- Exercise objective
Please copy each line of the records below that includes the word "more".

===

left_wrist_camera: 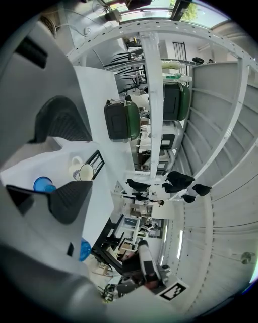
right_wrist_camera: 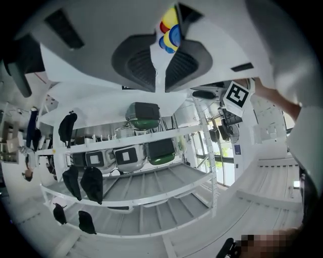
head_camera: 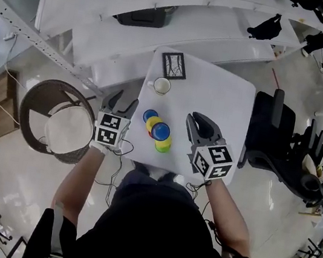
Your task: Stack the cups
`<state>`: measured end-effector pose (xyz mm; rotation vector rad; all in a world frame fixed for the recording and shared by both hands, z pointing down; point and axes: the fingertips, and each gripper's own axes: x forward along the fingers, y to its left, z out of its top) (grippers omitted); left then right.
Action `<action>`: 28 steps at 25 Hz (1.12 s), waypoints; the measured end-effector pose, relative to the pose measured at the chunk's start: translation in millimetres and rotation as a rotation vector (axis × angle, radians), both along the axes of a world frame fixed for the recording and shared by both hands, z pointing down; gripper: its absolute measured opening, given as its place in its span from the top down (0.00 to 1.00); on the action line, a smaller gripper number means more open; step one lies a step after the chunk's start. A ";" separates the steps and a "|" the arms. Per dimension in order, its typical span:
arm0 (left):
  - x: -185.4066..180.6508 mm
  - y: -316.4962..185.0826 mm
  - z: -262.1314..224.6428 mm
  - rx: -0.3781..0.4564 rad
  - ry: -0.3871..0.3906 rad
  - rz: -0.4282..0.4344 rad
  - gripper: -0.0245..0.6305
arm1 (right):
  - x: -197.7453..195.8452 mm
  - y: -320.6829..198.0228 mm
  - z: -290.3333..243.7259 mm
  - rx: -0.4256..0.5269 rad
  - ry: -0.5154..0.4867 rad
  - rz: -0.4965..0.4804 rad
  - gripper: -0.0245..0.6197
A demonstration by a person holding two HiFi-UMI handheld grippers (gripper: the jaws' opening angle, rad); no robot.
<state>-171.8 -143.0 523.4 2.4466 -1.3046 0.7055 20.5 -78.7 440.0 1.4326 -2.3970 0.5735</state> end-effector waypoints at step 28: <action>20.4 20.4 -70.5 0.090 0.060 -0.023 0.61 | 57.5 5.1 -59.6 0.225 0.085 0.080 0.96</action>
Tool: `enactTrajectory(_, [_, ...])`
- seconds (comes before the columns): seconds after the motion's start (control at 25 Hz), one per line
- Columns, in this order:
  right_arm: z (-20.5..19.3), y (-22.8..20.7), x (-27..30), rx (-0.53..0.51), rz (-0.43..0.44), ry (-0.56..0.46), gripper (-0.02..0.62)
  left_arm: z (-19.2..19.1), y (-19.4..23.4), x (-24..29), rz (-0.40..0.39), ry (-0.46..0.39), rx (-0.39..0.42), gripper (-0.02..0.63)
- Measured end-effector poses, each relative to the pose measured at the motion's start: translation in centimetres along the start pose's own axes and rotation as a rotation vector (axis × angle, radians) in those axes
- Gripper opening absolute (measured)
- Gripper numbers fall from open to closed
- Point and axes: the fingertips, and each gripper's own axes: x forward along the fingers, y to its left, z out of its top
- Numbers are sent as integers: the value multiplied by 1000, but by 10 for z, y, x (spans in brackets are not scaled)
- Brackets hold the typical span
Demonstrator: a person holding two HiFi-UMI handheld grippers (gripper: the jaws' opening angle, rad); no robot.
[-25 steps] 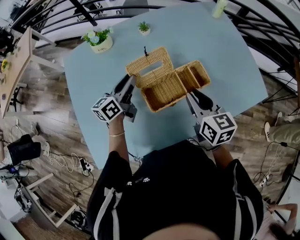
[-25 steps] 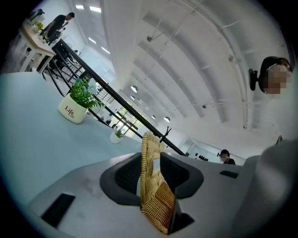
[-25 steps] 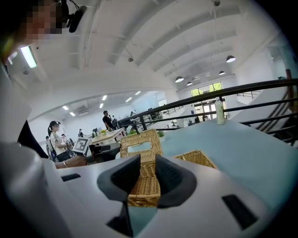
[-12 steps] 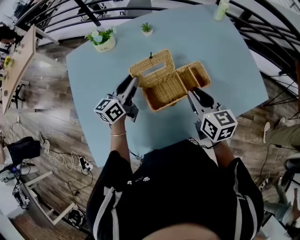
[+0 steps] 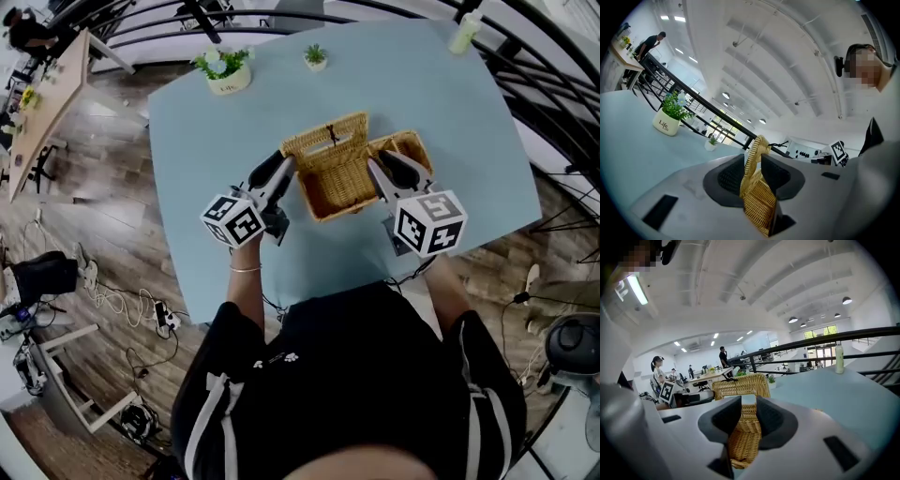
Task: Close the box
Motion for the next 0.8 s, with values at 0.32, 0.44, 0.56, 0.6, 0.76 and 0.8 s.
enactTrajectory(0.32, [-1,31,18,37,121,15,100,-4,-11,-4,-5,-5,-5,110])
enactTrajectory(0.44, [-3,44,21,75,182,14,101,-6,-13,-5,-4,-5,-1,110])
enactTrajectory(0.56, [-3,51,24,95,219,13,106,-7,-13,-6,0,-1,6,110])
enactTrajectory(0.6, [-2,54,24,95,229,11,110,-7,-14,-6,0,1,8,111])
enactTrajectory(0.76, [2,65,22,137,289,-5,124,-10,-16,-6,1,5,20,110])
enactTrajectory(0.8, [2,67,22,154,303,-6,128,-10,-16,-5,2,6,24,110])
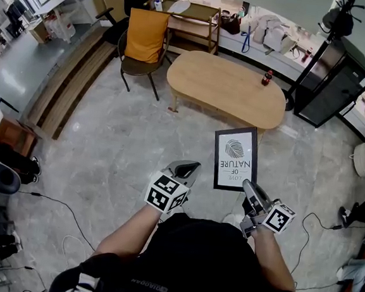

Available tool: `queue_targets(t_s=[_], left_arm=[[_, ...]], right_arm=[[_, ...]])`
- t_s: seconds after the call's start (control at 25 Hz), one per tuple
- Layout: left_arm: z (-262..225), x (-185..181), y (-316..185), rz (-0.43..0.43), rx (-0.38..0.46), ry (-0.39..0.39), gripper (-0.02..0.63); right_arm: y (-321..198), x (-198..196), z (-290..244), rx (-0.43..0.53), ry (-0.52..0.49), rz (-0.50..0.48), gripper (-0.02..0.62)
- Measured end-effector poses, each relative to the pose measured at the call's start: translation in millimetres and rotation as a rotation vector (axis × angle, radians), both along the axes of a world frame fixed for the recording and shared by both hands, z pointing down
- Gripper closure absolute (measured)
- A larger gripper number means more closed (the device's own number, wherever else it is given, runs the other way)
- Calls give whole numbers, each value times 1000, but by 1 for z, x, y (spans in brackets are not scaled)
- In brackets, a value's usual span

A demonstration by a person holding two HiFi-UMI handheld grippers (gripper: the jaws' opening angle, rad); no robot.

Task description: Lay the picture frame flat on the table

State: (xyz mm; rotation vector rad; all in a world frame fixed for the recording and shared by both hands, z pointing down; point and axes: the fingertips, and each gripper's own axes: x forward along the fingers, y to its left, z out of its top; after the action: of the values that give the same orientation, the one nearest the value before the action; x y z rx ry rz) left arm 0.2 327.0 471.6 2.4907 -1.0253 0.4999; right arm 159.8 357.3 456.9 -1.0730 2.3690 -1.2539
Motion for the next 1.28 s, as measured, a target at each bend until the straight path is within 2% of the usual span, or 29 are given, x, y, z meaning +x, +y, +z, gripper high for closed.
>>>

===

- Output below
Action `<action>`: 28 steps at 25 Hz (1.12 s), waypoints; the measured end-effector pose, relative to the pose measured at the chunk's start: translation in millimetres and rotation as a rotation vector (axis × angle, radians), both along the axes of a world frame fixed for the recording and shared by both hands, z pointing down; gripper: its absolute measured opening, given as its place in its span from the top down (0.00 to 1.00); on the action line, a smaller gripper number means more open; step one lies a step after the chunk's start. A ";" separates the steps and a "|" the arms. Per dimension in order, its typical span:
- A larger gripper number means more closed (the device's own number, wherever else it is given, runs the other way)

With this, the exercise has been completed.